Kellen and her team have considered, and rejected, most of the innovation toolbox peers rely on. Hedge funds, custom target-date funds, and even auto-enrollment don’t feature in one of the best 401(k) plans around, according to benchmarking firms. “We’ve had the conversation about moving into illiquid or nontraditional asset classes a number of times, and that conversation never ends,” Kellen says. Off-the-shelf institutional products continue to win out as Microsoft’s negotiating power over fees ratchets up. A $14 billion pool of capital divided by 20 or so menu options equals highly motivated providers.

Savings and investments carry equal weight for the plan’s leadership. “We want to make sure we’re nailing them both,” Kellen says. Nailing savings has involved custom portal creation, big data analytics, and staff-specific behavioral science research. Yet mega-DC peers tend to focus their high-touch efforts on investments: Streamlined menus (University of California), custom target-date funds (Exelon, Boeing), guaranteed-income products (United Technologies), real assets allocations (Alcatel-Lucent), and, of course, hedge funds (Intel). “Microsoft has never had a DB plan,” Kellen adds, “and I think that is part of the equation on where we differ from many of our large corporate peers.”

Litigation has followed innovation. That is, straight to the investment side. 

Document everything, make sure processes are rock solid, and forge ahead—Microsoft shares these lawsuit-tsunami tactics with at least one traditional mega-plan sponsor. Cindy Cattin rebuilt utility magnet Exelon’s 401(k) following a major merger and drawn-out lawsuit against its DC plan (plaintiffs’ lawyer: Jerry Schlichter). She dropped most mutual funds for collective trusts, cutting participant fees by 50%. A new default custom target-date program wrapped in emerging-market equity, debt, high-yield credit, and core real estate. Then Exelon re-enrolled its tens of thousands of employees. She’d do it all over again, regardless of prowling lawyers. “As long as you keep your process tight, it’s worth innovating as a large DC plan. You also need a full team to support it, because there are a lot of ups and downs in the process. My advice is absolutely to talk to your peers who’ve done it. I found them very willing to share their experiences.”

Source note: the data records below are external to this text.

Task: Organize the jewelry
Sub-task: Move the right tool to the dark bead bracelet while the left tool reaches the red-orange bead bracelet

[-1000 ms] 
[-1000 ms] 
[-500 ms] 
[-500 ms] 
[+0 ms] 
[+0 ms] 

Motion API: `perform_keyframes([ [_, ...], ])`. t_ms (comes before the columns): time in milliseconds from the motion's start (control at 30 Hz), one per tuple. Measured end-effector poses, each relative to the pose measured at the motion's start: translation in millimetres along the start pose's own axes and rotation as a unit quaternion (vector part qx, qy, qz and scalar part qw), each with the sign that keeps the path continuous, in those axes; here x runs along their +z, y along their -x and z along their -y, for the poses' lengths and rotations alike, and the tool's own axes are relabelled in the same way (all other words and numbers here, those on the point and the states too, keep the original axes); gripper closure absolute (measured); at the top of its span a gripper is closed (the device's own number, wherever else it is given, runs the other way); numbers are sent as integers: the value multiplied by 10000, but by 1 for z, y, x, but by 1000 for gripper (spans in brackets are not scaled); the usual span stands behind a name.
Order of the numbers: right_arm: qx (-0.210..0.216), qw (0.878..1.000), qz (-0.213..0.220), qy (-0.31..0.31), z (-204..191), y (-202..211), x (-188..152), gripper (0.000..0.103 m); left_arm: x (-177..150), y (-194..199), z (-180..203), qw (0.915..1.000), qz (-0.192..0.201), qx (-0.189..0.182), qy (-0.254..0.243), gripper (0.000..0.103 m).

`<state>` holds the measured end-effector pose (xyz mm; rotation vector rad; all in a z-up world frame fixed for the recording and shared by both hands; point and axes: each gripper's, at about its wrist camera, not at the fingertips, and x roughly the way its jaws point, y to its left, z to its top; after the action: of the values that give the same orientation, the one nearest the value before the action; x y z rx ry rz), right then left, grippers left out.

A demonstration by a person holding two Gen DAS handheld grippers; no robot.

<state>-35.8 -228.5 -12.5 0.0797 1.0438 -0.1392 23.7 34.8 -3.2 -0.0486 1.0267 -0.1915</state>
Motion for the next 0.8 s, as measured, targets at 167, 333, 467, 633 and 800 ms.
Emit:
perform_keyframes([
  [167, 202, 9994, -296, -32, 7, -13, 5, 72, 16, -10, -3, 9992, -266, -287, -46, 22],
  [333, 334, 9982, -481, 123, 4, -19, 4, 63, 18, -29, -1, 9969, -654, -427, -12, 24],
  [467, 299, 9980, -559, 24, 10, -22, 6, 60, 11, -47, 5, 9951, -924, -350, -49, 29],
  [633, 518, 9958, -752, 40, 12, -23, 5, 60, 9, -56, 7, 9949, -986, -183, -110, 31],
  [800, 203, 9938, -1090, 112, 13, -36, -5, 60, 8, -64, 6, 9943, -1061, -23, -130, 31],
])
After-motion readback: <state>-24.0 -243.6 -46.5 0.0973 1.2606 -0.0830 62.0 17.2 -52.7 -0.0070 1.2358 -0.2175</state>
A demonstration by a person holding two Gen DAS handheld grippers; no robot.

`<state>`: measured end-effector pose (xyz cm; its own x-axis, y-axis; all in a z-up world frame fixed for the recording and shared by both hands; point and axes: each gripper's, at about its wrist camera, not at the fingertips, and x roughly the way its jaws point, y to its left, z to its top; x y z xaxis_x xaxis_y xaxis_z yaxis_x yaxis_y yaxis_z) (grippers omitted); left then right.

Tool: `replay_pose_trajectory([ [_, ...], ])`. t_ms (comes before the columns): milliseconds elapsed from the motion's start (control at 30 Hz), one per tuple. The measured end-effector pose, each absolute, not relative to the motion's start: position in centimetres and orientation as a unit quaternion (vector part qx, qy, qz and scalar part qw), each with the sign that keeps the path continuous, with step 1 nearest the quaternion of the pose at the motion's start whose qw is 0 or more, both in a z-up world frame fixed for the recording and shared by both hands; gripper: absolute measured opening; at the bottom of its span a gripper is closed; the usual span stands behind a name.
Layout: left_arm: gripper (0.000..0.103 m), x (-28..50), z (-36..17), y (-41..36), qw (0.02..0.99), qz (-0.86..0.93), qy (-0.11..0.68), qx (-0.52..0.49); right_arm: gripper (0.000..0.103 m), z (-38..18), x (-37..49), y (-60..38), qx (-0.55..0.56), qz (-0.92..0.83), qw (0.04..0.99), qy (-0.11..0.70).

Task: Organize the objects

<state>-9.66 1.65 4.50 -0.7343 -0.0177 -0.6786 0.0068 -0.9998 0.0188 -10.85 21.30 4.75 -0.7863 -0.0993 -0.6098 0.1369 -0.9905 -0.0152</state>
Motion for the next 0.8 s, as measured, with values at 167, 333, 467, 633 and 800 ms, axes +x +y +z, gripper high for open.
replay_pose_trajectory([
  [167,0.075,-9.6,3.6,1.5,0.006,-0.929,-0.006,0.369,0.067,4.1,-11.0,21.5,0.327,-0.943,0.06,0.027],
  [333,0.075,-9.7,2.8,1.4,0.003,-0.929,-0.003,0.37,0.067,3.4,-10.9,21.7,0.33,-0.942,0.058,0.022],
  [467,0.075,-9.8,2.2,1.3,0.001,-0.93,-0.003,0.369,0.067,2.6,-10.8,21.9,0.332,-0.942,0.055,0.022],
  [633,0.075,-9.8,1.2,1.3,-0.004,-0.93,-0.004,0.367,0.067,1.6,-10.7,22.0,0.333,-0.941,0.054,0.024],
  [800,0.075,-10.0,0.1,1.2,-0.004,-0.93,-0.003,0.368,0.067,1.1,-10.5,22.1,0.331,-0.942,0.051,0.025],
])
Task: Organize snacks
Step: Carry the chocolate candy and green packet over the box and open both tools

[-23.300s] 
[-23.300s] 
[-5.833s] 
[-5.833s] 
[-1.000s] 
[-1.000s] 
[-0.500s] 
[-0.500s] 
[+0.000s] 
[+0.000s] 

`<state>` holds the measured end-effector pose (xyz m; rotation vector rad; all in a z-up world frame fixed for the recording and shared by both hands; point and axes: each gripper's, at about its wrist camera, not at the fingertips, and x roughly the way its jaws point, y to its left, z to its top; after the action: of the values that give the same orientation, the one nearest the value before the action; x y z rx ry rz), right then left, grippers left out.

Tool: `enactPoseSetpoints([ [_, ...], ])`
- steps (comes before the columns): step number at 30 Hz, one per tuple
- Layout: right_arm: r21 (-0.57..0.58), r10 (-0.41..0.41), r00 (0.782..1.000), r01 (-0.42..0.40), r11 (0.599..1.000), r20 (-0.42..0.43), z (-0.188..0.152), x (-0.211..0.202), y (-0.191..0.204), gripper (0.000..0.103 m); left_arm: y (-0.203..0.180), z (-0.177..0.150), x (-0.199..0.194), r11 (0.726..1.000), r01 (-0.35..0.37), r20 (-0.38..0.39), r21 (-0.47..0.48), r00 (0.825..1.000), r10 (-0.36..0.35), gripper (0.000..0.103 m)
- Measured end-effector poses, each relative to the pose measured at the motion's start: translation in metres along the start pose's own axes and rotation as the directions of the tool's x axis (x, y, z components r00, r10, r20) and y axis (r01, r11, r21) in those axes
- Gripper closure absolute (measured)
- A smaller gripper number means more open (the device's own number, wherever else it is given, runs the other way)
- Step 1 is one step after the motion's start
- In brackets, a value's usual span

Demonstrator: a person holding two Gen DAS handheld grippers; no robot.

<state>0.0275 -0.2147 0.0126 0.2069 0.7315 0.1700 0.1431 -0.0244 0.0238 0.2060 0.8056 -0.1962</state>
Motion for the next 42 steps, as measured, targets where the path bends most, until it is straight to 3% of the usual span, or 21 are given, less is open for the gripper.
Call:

Once upon a time, Intel retirement head Stuart Odell was such a peer.

“In the DC world, you only have to do as much as the guy next door is doing to attract and retain talent,” Odell told CIO one year and a lawsuit ago. “But I’ve taken a much more paternalistic and philosophical view that we should offer our employees the best investment options out there. Personally, the DC side has been more satisfying than DB.”

As Sulyma vs. Intel moves through California’s district court, now a certified class-action case, Odell’s outlook may have evolved. “On the DC side,” he had said, “once people leave Intel, there’s not much risk remaining with the company.”

Intel now knows otherwise. So does Boeing, Lockheed Martin, Edison, Unisys, Oracle, ABB, United Technologies, Kraft, Exelon, Insperity, Anthem, Banner, Northrop Grumman, Novant Health, Deere, Caterpillar, Ameriprise, BP, Chevron… 

Charges of fiduciary breach for the choice of cash option or inclusion of private assets have paralyzed many sponsors, and sent others fleeing to low-fee passive products. Imagine, then, a generation of DC members retiring into poverty, or as Odell says, “an Intel retiree as a Walmart checker.” In that world, Jerry Schlichter’s firm has an even riper target: the failure of American defined contribution.